Shortly after he confessed to police that he killed four people with a baseball bat, Orion Krause sang quietly to himself and said, “I freed them,” according to court documents unsealed Friday.

A Massachusetts judge released documents that detail – often graphically – the Sept. 8 deaths of Krause’s mother, Elizabeth Lackey Krause, 60; his grandparents, Frank Darby Lackey III, 89, and Elizabeth Lackey, 85; and their home health care worker, Bertha Mae Parker, 68.
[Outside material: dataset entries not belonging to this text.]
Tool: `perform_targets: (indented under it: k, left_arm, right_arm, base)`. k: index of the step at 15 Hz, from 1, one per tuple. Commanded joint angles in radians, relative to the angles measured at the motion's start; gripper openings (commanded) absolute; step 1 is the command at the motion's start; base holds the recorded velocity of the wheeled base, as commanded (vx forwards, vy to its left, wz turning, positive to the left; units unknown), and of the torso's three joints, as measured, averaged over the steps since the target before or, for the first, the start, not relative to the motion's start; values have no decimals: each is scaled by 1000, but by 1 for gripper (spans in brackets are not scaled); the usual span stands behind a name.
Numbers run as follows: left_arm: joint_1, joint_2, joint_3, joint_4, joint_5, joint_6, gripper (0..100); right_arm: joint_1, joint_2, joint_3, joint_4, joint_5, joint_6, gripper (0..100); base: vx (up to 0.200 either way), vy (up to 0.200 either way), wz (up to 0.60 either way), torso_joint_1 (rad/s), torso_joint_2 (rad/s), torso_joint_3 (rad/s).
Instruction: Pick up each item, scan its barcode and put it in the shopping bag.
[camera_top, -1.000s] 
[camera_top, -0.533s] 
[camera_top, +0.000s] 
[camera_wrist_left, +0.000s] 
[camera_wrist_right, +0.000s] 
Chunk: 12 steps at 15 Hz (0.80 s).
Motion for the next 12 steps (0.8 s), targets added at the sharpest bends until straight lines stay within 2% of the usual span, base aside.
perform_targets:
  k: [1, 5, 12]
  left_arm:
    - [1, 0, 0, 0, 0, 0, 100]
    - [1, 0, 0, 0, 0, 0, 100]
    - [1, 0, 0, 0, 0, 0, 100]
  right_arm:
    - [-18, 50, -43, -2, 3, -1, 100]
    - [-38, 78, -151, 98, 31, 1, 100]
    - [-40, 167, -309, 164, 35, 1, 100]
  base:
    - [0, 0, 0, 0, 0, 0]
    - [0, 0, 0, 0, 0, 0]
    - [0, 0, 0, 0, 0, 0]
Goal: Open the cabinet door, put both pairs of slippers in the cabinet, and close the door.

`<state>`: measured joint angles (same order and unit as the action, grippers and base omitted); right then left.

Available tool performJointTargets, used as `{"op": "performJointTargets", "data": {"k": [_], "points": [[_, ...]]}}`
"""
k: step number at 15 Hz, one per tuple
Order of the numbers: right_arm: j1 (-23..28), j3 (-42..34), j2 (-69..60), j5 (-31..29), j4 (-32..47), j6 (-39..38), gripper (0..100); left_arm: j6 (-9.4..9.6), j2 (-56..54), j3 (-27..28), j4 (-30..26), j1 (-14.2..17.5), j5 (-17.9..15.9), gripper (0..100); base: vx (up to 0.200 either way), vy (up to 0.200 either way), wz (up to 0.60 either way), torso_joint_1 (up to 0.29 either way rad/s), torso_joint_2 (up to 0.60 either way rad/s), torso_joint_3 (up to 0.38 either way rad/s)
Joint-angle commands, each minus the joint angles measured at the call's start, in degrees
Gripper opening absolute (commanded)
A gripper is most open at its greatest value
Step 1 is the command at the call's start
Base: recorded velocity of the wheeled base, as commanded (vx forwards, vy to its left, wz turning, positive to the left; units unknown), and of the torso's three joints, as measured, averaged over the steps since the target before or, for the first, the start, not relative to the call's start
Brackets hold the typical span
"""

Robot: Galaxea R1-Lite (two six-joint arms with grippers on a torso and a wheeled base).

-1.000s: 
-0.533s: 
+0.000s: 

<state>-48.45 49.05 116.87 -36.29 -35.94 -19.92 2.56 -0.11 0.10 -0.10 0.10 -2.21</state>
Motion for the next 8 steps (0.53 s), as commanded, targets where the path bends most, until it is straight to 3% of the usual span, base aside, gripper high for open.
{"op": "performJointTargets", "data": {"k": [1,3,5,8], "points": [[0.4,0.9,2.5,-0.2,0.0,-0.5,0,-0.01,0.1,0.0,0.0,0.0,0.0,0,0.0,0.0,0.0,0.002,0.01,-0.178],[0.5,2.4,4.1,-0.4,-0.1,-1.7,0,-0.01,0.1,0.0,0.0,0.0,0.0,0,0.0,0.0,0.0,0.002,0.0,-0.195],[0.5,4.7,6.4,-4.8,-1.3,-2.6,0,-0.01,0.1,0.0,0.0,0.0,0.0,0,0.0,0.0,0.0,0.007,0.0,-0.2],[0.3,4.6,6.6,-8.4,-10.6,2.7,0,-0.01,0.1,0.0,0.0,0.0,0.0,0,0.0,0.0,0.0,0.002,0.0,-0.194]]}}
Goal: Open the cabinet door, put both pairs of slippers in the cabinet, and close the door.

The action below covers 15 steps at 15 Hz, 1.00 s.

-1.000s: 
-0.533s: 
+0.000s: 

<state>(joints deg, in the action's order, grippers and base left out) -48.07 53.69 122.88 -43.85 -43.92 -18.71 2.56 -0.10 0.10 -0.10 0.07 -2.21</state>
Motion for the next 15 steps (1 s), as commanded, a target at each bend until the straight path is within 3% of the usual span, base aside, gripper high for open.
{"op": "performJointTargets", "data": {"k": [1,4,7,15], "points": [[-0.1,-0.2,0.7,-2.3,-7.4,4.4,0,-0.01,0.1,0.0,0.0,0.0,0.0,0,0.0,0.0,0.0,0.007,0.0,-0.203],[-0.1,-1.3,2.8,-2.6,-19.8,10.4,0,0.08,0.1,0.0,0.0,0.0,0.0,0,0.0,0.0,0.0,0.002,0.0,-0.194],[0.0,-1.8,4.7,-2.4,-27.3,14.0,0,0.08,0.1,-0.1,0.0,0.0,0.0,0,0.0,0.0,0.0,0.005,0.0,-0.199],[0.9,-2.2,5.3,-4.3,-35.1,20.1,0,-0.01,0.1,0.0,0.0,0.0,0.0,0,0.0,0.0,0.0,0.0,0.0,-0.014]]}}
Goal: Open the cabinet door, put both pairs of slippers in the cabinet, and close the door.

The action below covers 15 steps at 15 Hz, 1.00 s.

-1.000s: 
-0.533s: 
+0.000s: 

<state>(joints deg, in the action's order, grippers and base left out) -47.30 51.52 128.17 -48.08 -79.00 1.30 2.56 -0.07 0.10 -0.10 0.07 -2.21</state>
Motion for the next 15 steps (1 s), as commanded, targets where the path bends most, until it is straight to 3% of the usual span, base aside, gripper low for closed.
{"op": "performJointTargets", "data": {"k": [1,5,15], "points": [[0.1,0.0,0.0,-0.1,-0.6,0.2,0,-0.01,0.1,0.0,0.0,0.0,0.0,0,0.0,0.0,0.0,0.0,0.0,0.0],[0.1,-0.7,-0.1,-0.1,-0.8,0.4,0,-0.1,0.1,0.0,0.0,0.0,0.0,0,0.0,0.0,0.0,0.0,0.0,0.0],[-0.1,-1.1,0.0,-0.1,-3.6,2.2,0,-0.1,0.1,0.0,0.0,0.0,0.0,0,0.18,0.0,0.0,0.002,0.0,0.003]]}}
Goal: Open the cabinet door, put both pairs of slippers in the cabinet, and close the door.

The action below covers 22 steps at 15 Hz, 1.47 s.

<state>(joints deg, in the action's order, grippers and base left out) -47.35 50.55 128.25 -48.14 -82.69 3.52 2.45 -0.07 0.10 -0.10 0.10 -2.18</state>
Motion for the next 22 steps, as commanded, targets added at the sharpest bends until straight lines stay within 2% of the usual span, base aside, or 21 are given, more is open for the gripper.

Krause, 22, a gifted musician from Rockport, Maine, has been charged with four counts of murder and is being held at Bridgewater State Hospital in Massachusetts pending a psychiatric evaluation. He is next due in court on Oct. 30.

The court documents unsealed Friday outline the probable cause for Krause’s arrest and include written statements from four police officers who were at the crime scene or spoke with Krause.

Although detailed, the documents do not include any clear motive Krause may have had, other than his cryptic assessment that he “freed” the victims. They do, however, include an admission from Krause that he was a heroin user – a detail that had not previously been disclosed – although nothing in the documents indicates he used heroin immediately before the killings.

“No one should make any assumptions about anything he is alleged to have said, including that any of it was actually true,” said Edward Wayland, Krause’s attorney. “Determining the truth is what the legal process is designed to do and it has barely begun to do it.”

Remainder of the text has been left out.